***** LISTED ENTRIES

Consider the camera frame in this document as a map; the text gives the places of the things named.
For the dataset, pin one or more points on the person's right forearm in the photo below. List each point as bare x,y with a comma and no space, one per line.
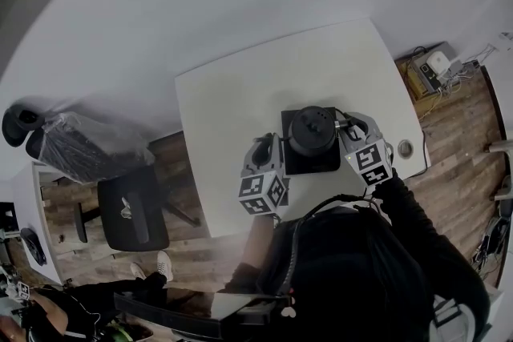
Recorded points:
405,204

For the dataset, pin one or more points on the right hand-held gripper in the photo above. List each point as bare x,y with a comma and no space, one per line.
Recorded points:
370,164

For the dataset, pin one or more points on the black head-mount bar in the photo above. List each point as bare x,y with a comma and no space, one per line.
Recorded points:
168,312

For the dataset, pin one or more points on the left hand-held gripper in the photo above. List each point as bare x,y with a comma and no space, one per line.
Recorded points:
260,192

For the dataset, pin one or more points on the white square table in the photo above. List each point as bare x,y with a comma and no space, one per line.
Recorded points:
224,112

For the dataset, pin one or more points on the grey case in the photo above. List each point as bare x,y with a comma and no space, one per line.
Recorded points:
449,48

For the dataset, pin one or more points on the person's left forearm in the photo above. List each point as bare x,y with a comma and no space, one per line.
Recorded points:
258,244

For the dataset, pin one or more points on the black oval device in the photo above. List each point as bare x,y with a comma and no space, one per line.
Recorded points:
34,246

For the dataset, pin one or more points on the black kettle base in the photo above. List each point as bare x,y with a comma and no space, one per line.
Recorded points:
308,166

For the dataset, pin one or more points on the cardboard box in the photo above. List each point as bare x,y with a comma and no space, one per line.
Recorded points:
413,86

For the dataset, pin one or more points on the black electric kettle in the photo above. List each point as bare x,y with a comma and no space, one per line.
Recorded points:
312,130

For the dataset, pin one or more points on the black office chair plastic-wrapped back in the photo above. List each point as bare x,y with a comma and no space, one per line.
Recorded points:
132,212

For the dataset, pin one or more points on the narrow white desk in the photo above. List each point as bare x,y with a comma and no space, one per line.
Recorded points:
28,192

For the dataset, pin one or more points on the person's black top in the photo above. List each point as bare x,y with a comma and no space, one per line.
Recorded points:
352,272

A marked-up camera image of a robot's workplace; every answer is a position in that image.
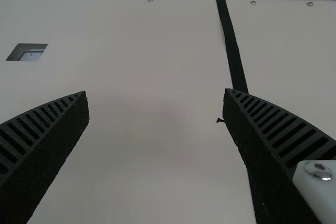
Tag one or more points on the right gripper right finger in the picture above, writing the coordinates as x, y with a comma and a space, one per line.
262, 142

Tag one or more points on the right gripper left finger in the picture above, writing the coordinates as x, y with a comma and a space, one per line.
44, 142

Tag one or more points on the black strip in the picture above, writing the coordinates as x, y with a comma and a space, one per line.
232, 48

**********
***** LISTED ENTRIES

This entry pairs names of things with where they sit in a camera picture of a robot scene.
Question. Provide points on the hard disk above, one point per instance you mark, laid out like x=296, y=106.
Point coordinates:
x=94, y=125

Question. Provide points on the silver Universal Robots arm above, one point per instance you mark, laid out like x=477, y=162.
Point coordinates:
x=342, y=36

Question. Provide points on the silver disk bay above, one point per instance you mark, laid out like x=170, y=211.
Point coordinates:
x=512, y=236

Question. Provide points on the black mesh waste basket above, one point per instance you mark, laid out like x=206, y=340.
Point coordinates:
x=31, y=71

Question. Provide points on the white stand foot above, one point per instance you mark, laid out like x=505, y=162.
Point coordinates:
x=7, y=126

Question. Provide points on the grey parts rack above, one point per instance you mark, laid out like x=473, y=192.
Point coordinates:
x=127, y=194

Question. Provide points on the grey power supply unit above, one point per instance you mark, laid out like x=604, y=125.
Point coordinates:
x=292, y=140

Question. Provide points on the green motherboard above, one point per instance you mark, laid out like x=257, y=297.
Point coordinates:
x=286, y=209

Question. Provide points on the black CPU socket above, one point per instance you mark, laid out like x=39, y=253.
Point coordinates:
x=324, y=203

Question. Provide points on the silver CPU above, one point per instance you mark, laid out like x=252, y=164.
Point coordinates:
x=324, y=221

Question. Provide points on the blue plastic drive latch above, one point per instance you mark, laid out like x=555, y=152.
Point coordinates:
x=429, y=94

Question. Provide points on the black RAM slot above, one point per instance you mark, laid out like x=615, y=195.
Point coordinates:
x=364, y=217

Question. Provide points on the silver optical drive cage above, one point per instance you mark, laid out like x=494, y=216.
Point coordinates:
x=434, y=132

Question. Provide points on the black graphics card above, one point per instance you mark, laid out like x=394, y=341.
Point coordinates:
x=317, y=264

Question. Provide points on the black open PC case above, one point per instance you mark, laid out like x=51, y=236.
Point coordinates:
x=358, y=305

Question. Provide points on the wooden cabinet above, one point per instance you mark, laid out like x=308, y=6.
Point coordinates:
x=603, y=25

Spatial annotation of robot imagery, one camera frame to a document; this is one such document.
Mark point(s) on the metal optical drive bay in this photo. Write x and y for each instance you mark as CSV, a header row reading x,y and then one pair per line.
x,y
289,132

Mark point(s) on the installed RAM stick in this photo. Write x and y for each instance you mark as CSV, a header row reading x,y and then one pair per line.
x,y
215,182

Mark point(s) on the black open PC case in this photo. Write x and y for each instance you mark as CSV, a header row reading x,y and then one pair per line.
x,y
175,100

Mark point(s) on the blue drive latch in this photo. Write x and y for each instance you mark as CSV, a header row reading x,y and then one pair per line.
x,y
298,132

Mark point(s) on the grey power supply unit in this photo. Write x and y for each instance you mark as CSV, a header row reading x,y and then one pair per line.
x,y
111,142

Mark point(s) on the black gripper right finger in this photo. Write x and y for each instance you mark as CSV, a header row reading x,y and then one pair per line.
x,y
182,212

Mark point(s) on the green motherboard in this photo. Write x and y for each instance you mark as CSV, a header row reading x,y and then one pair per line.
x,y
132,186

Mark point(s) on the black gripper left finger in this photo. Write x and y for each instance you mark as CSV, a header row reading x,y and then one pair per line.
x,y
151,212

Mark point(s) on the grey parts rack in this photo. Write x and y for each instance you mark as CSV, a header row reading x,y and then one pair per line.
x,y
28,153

**********

ASSIGNED TASK - If a line contains the word "things", count it; give the total for the entries above and nothing else.

ANSWER SECTION - 2